=== Records provided ===

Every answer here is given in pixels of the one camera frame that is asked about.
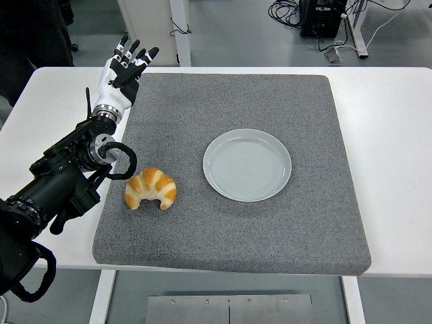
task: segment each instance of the metal plate
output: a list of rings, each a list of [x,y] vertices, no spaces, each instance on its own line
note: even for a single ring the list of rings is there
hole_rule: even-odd
[[[226,296],[150,296],[146,324],[229,324]]]
[[[230,296],[231,324],[313,324],[311,295]]]
[[[151,296],[147,324],[313,324],[311,295]]]

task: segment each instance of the black equipment box
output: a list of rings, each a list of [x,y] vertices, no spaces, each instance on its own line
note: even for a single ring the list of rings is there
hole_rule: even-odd
[[[300,0],[301,37],[335,38],[347,0]]]

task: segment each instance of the white table
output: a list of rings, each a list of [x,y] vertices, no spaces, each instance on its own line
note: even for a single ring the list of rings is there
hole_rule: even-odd
[[[99,94],[99,67],[37,70],[0,131],[0,197],[32,180],[30,165],[86,117],[85,87]],[[432,71],[416,67],[150,67],[147,73],[322,74],[329,78],[350,164],[372,265],[364,275],[432,277]],[[117,128],[121,140],[125,118]],[[58,267],[147,269],[100,265],[92,243],[101,203],[64,232],[45,230],[36,240],[51,249]],[[37,266],[44,267],[43,262]]]

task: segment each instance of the white robotic hand
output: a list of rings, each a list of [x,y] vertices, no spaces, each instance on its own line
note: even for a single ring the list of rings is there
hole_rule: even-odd
[[[92,113],[93,115],[103,114],[114,120],[116,124],[122,120],[124,111],[134,104],[141,74],[159,52],[157,47],[148,52],[143,49],[131,60],[140,41],[135,40],[124,53],[124,45],[127,41],[128,35],[123,36],[114,50],[114,55],[105,64],[99,82],[99,99]]]

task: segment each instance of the table leg
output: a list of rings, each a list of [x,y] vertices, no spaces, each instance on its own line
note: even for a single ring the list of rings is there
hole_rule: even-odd
[[[350,324],[366,324],[357,277],[343,276],[346,312]]]
[[[351,13],[348,16],[348,22],[351,30],[352,39],[354,45],[357,48],[357,55],[361,59],[365,59],[369,56],[367,53],[365,41],[363,40],[361,27],[366,17],[367,11],[367,0],[360,0],[358,7],[355,8],[355,13]]]
[[[102,270],[94,297],[90,324],[105,324],[115,280],[115,270]]]

===

### Work order
Transcribe every entry above exactly. Omit all pictures.

### Response
Every answer here is given in pixels of the one camera frame that is asked about.
task: segment each instance of the metal plate
output: a list of rings, each a list of [x,y] vertices, no spaces, each instance on its own line
note: even for a single ring the list of rings is there
hole_rule: even-odd
[[[226,296],[150,296],[146,324],[229,324]]]
[[[230,296],[231,324],[313,324],[311,295]]]
[[[151,296],[147,324],[313,324],[311,295]]]

task: segment each instance of the black equipment box
output: a list of rings, each a list of [x,y] vertices, no spaces, each instance on its own line
note: even for a single ring the list of rings is there
hole_rule: even-odd
[[[300,0],[301,37],[335,38],[347,0]]]

task: segment each instance of the white table
output: a list of rings, each a list of [x,y] vertices, no spaces, each instance on its own line
note: even for a single ring the list of rings is there
hole_rule: even-odd
[[[99,94],[99,67],[37,70],[0,131],[0,197],[32,180],[30,165],[86,117],[85,87]],[[432,71],[416,67],[150,67],[147,73],[322,74],[329,78],[350,164],[372,265],[364,275],[432,277]],[[117,128],[121,140],[125,118]],[[58,267],[147,269],[100,265],[92,243],[101,203],[64,232],[45,230],[36,240],[51,249]],[[37,266],[44,267],[43,262]]]

task: segment each instance of the white robotic hand
output: a list of rings, each a list of [x,y] vertices, no spaces, each instance on its own line
note: even for a single ring the list of rings is there
hole_rule: even-odd
[[[92,113],[93,115],[103,114],[114,120],[116,124],[122,120],[124,111],[134,104],[141,74],[159,52],[157,47],[148,52],[143,49],[131,60],[140,41],[135,40],[124,53],[124,45],[127,41],[128,35],[123,36],[114,50],[114,55],[105,64],[99,82],[99,99]]]

task: segment each instance of the table leg
output: a list of rings, each a list of [x,y] vertices, no spaces, each instance on its own line
note: even for a single ring the list of rings is there
hole_rule: even-odd
[[[350,324],[366,324],[357,277],[343,276],[346,312]]]
[[[351,13],[348,16],[348,22],[351,30],[352,39],[354,45],[357,48],[357,55],[361,59],[365,59],[369,56],[367,53],[365,41],[363,40],[361,27],[366,17],[367,11],[367,0],[360,0],[358,7],[355,8],[355,13]]]
[[[102,270],[94,297],[90,324],[105,324],[115,280],[115,270]]]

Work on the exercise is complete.